- The cover to Portia Prinz of the Glamazons #5, art by Richard Howell

Publication information
- Publisher: Desperado-Eastern Press (1977–1979) Eclipse Comics (1986–1987)
- Schedule: Irregular Bimonthly
- Format: Limited series
- Publication date: 1977 – October 1987
- No. of issues: 5 Desperado-Eastern Press 6 (Eclipse Comics)

Creative team
- Created by: Richard Howell
- Written by: Richard Howell
- Artist(s): Richard Howell Carmine Infantino
- Editor: Cat Yronwoode Eclipse Comics

= Portia Prinz of the Glamazons =

American comic book series

Portia Prinz of the Glamazons is a creator-owned American fantasy parody comic book series created by Richard Howell. It was Howell's first comics work, and he originally self-published it underground via his own Desperado-Eastern label in 1977. Some ten years later the series was reprinted and then continued by Eclipse Comics between 1986 and 1987.

==Creation==
Howell was inspired by both the title character of Jane Austen's Emma and the DC Comics heroine Wonder Woman, with the society of the Amazons from the latter a target for much of the series' satire. The series was subtitled "The World's Foremost Pseudo-Intellectual Super-Heroine". The series often included references and allusions to classical literature such as John Milton's Paradise Lost and Dante's Inferno.

==Publishing history==
Between 1977 and 1979, Howell produced five issues of Portia Prinz, though his small press Desperado-Eastern had little reach beyond Boston. The storyline was described as a serialised graphic novel, though the work was initially left incomplete due to Howell's commitments as an editor for Irjax Enterprises. After breaking into mainstream comics in the early 1980s - including work for both DC and Marvel Comics - Howell looked at restarting the series with an independent publisher. His first attempt was cut short when an unnamed publisher insisted he increase the sex appeal of Portia.

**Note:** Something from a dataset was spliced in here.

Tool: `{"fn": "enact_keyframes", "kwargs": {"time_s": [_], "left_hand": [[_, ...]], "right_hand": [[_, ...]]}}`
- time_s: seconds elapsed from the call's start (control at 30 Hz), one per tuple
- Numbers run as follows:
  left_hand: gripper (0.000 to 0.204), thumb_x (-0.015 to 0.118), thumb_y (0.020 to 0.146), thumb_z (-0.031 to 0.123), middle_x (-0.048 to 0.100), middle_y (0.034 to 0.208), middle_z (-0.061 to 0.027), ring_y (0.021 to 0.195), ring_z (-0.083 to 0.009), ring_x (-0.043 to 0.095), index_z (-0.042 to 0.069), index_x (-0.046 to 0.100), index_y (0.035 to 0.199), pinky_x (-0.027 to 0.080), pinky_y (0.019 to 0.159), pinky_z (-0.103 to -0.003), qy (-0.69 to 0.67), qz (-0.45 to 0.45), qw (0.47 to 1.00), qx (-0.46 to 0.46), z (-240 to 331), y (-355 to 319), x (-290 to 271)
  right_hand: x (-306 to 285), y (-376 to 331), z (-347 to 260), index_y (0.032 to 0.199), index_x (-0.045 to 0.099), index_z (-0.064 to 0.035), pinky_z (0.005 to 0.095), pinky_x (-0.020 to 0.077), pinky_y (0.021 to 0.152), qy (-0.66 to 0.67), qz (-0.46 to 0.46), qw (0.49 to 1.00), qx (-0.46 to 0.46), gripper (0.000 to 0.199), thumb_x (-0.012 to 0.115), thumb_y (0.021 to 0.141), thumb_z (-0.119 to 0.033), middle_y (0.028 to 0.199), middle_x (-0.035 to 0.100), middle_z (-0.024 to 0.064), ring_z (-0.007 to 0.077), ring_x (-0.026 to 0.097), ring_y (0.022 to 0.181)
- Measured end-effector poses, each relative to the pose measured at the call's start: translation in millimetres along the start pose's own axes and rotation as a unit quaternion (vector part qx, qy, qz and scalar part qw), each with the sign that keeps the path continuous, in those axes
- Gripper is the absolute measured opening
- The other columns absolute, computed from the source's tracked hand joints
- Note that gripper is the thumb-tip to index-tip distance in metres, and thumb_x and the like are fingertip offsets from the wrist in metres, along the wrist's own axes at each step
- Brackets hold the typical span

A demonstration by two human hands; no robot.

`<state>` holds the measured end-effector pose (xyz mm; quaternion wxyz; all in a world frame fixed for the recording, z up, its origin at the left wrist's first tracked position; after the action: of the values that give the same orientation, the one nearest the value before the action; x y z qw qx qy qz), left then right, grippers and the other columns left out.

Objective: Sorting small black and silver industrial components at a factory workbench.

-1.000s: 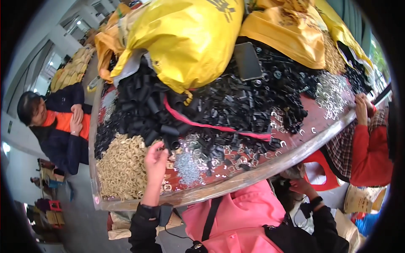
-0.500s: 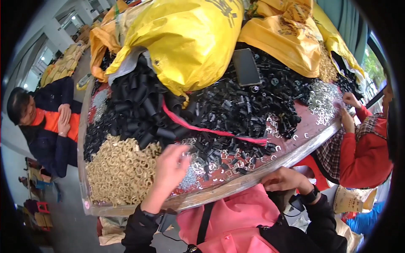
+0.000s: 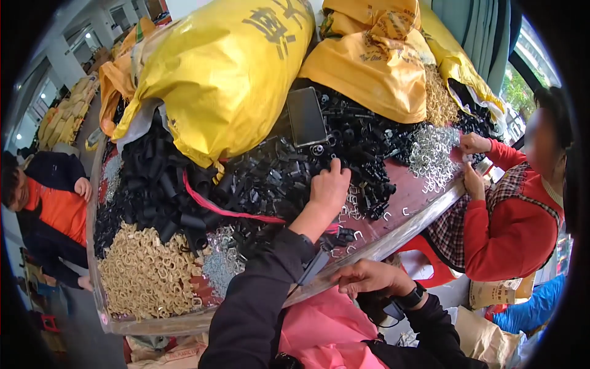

The title came to the attention of Eclipse Comics publisher Dean Mullaney through coverage in fanzines and The Comics Journal. At the instigation of Mark Evanier, Howell reached a deal with Eclipse to reprint the series and publish a new conclusion, with their publishing model meaning Howell would retain complete creative control. The first issue of the Eclipse series featured an introduction by Elfquest creators Wendy and Richard Pini and a history of the Glamazon race by Howell. Eclipse ran the series in six bi-monthly issues, which finally printed the conclusion to the storyline. Carmine Infantino contributed pencils to a short back-up story in the third issue of the series. Howell stated he was thankful to Eclipse for the chance to finish the series.

Since the end of the series, Portia has made cameo appearances in Mistress of the Dark #39 (July 1996) and Soulsearchers and Company #65 (March 2004), both published by Howell's Claypool Comics.

==Plot==
Portia Prinz is the egotistical princess of the Glamazons, a society of beautiful immortals living on a secluded island since 500 B.C., who have access to time-travel technology. While the island has male and female residents, the latter live longer, are more powerful and have a far greater say in society; both genders are also allowed to travel to and from the island as they please, and frequently breed with mortals after the Glamazons blackmail their goddess Afrodite into letting them do so. Portia's mother, Queen Helene, rules the island with her consort Elbert Prinz. While the Queen has two sons - Pyotr and Poliphar - it is Portia who is next in line for the throne.

Sadly, Portia is often bone-idle and bored; when she does so something it tends to involve meddling in the affairs of others. Sometimes this has positive effects on Glamazon society (though usually only as a side-effect unforeseen by Portia), but more often it causes problems for those she planned to help - including her permanently startled consort Nathaniel. Despite this both Portia and the rest of the Glamazons have a very high opinion of her skill and intelligence.

==Reception==
In their introduction to the Eclipse series, Wendy and Richard Pini praised the series' humour, wit, humanity and characterisation, while Mark Evanier referred to it as " a unique and altogether delightful and personal vision" in his afterword. Don Thompson graded the series A in a review for Comic Buyer's Guide, calling it "a sheer delight". In an overview of the series, Margaret O'Connell noted the Glamazons were ethnically diverse long before the Amazons in Wonder Woman, noting the black goddess Afrodite. She also drew comparisons between the title's humor and that of British television series The Avengers, a known favorite of Howell's, and the dense dialogue. In Amazing Heroes, Bob Hughes also commented on the title's wordiness, calling it "perhaps the ultimate talking head comic".